2007 Omani general election
- All 84 seats in the Consultative Assembly
- Turnout: 62.7%
- This lists parties that won seats. See the complete results below.
| Party |  | Vote % | Seats | +/– |
|  | Independents | 100 | 84 | +1 |
| Chairman of the Consultative Assembly before | Chairman of the Consultative Assembly after |
| Ahmad al-Isa'i Independent | Ahmad al-Isa'i Independent |

= 2007 Omani general election =

General elections were held in Oman on 27 October 2007, for advisory Consultative Assembly of Oman. Political parties are banned in Oman, so all the candidates ran as independents.

==Data==
About 390,000 people were eligible to vote for the 632 candidates (among them 21 women) standing for 84 seats in 61 districts. Shortly before the election one candidate died, leaving only 631 candidates.
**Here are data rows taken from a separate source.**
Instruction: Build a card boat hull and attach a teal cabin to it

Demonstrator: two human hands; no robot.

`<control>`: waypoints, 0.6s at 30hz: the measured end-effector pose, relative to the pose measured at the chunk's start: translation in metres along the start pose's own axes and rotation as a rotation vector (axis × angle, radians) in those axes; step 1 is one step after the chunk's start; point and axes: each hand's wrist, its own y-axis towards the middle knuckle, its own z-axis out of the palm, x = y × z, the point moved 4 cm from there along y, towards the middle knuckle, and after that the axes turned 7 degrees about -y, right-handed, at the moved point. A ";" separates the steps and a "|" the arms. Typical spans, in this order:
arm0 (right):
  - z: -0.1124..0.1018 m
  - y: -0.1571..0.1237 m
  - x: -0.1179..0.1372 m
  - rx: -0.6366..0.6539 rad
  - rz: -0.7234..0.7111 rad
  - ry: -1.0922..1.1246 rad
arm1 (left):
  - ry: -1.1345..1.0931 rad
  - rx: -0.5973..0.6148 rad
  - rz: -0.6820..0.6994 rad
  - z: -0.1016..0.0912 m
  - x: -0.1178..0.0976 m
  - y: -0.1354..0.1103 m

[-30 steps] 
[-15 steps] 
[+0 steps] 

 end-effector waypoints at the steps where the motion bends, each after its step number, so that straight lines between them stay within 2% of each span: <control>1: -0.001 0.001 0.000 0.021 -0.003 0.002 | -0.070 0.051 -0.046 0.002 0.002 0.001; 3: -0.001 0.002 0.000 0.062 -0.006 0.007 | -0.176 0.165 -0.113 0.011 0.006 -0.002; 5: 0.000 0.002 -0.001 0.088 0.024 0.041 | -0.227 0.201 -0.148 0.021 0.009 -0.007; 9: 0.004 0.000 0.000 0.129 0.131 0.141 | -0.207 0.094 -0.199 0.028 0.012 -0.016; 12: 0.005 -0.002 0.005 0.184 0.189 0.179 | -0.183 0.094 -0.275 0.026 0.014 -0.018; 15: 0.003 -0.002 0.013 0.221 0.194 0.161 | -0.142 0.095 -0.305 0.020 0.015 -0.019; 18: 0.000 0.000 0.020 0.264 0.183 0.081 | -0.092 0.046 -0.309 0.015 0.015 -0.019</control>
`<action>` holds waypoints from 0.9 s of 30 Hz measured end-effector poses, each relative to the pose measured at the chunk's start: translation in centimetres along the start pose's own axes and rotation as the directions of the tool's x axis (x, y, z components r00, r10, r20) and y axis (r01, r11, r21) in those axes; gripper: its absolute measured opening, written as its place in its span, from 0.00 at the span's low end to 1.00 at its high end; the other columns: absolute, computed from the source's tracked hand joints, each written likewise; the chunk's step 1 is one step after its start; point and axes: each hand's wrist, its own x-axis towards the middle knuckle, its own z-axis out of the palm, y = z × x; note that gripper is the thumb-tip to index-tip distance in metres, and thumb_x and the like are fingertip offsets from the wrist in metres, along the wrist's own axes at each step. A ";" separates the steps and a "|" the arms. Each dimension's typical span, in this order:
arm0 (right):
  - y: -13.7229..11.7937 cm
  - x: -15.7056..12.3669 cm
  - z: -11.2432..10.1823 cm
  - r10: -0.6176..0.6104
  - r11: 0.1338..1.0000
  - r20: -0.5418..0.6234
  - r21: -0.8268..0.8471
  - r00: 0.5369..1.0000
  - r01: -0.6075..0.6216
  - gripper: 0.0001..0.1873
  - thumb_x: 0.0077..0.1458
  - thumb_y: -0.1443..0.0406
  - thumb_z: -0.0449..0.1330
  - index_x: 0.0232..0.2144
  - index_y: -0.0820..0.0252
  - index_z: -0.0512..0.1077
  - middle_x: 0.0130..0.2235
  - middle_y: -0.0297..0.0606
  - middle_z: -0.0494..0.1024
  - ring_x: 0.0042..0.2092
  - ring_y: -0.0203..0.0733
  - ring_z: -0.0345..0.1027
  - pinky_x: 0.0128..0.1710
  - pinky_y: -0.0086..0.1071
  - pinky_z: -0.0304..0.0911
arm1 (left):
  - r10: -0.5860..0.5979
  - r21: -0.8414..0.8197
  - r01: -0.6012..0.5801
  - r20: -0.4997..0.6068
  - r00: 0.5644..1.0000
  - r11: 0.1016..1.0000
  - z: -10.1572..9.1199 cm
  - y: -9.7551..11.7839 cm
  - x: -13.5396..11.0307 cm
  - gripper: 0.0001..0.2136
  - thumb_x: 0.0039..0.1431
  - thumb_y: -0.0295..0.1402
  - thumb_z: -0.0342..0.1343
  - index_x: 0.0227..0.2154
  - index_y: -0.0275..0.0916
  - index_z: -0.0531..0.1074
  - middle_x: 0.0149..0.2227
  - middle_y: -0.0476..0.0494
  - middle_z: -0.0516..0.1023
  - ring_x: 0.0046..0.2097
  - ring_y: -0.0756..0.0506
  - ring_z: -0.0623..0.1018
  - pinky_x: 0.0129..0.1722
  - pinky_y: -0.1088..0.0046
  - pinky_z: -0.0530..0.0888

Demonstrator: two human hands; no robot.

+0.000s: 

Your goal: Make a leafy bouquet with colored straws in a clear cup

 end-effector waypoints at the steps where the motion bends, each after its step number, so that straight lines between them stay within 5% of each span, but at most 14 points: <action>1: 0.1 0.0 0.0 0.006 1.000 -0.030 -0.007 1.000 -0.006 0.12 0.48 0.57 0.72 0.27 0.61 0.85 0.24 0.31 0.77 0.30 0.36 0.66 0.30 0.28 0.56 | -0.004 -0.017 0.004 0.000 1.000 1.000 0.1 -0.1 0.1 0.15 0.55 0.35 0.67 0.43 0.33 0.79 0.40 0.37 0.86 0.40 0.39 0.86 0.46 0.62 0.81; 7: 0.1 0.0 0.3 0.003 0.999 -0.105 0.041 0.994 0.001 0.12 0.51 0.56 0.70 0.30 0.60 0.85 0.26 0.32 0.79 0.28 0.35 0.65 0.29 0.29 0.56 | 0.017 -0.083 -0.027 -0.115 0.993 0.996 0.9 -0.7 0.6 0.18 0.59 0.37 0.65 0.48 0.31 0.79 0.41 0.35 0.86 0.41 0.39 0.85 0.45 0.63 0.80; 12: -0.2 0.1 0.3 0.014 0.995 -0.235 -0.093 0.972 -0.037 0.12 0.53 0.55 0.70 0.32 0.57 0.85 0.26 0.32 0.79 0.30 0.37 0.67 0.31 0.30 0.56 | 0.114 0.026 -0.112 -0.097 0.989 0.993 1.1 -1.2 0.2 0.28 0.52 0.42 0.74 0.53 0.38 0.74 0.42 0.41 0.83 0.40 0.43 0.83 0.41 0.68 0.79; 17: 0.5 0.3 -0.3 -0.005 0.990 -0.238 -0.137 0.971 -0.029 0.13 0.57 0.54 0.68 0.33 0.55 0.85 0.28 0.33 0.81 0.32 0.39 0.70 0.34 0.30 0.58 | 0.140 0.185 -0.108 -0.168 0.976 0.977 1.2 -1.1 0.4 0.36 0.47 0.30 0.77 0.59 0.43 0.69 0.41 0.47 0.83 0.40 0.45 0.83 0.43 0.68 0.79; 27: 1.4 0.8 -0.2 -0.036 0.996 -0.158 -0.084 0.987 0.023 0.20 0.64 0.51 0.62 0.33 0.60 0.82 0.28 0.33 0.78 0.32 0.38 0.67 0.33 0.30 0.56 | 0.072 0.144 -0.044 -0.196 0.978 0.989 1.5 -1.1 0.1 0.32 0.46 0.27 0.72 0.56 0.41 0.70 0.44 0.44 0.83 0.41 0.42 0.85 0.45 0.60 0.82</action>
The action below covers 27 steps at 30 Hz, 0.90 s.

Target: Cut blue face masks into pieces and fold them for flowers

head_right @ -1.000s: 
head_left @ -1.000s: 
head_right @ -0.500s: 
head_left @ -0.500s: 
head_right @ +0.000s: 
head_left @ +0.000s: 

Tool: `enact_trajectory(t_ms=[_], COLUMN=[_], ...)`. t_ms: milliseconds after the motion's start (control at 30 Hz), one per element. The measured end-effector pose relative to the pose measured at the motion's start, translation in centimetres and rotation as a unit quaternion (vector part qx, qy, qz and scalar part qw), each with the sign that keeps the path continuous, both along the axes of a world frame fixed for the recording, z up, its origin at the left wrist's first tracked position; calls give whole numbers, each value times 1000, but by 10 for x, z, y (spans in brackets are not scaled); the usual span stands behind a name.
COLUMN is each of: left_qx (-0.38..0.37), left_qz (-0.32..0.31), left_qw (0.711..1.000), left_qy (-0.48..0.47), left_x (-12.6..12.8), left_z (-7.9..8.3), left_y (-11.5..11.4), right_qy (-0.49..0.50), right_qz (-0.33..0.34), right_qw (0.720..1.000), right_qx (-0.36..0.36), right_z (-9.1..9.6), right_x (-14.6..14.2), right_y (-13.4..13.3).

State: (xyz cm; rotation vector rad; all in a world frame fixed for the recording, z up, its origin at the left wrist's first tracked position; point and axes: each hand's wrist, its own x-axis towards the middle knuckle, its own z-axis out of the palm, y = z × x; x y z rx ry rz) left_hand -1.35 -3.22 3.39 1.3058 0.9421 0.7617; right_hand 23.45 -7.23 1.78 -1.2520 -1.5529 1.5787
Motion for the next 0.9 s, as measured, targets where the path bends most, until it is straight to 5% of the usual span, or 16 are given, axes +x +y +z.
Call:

For the first time, all women and men over the age of 21 were enfranchised.

==Results==
One candidate was nominated rather than elected, as he had no opponent. Women lost two seats they won in the previous election at the capital. Generally, candidates who emphasized their professional and educational background lost, while those who mainly campaigned based on their tribal and family ties received more votes. Many candidates stated the goal for the assembly was becoming a true legislative chamber and increasing its influence. Voter turnout was 62.7%.